From Raw Data to Useful Information
Flying over the field, the drone takes high-resolution pictures with a camera or sensor. Based on a measured parameter, these images are captured in different bands from visible (color), near-infrared to infrared spectrum. The collected images are raw data which requires further interpretation. Immediately after capturing the image, the images are directly sent to the cloud/software where different prescription maps are created depending on the operation the farmer wants to perform on the field. The maps can then be uploaded on the specific farm equipment which will adjust the amount of inputs (seeds, fertilizers, pesticides) that would need to be applied to the field accordingly.
In the era of precision farming, drones are acting as an essential technology that will take farming to a completely new level. They are a cost-effective way to collect data about various crop conditions in a relatively short period of time. Drones have also shown great potential in the ability to provide sustainable farming, improve yield, and increase overall farm profitability.

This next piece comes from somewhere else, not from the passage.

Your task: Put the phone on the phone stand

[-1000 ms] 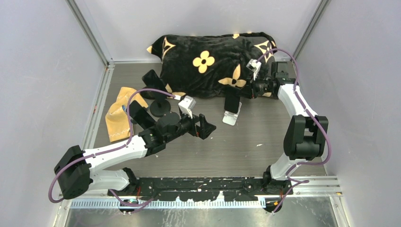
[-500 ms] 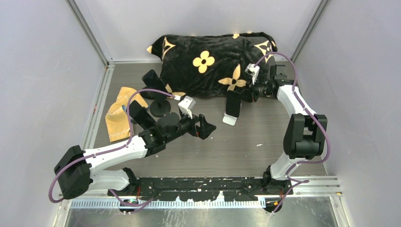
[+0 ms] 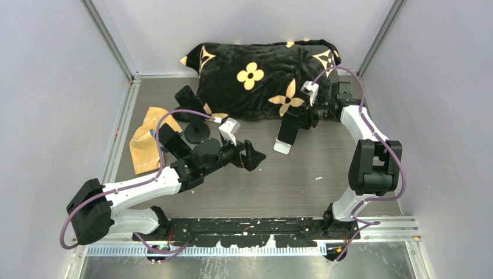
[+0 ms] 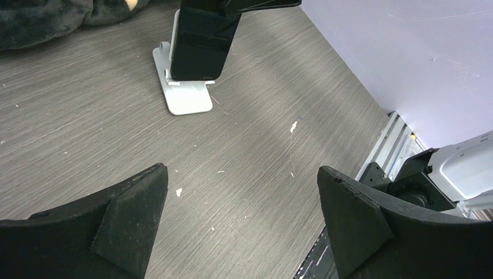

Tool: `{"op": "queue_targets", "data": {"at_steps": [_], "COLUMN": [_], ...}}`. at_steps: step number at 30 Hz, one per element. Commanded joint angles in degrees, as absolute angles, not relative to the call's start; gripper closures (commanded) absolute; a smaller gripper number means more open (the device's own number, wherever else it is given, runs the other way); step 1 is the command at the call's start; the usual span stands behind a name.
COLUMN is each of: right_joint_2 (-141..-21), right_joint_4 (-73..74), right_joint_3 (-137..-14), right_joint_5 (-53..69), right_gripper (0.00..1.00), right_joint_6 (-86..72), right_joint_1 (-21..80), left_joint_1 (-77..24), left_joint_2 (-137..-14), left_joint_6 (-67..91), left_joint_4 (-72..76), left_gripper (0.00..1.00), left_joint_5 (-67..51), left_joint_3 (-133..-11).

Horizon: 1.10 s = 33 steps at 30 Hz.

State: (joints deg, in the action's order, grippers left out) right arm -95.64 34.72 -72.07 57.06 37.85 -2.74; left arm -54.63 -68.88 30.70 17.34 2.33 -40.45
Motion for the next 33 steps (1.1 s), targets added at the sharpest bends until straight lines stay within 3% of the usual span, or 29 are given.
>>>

Technology in farming is constantly evolving. Collecting accurate and reliable georeferenced data based on GPS coordinates and automated steering systems, along with the use of remote sensing (drones), is an essential part of precision farming which can optimize both farm productivity and profitability.
Although there are some risks and limitations, precision farming and related technology have great potential in dealing with the challenges of a modern farm production and at the same time protecting natural resources.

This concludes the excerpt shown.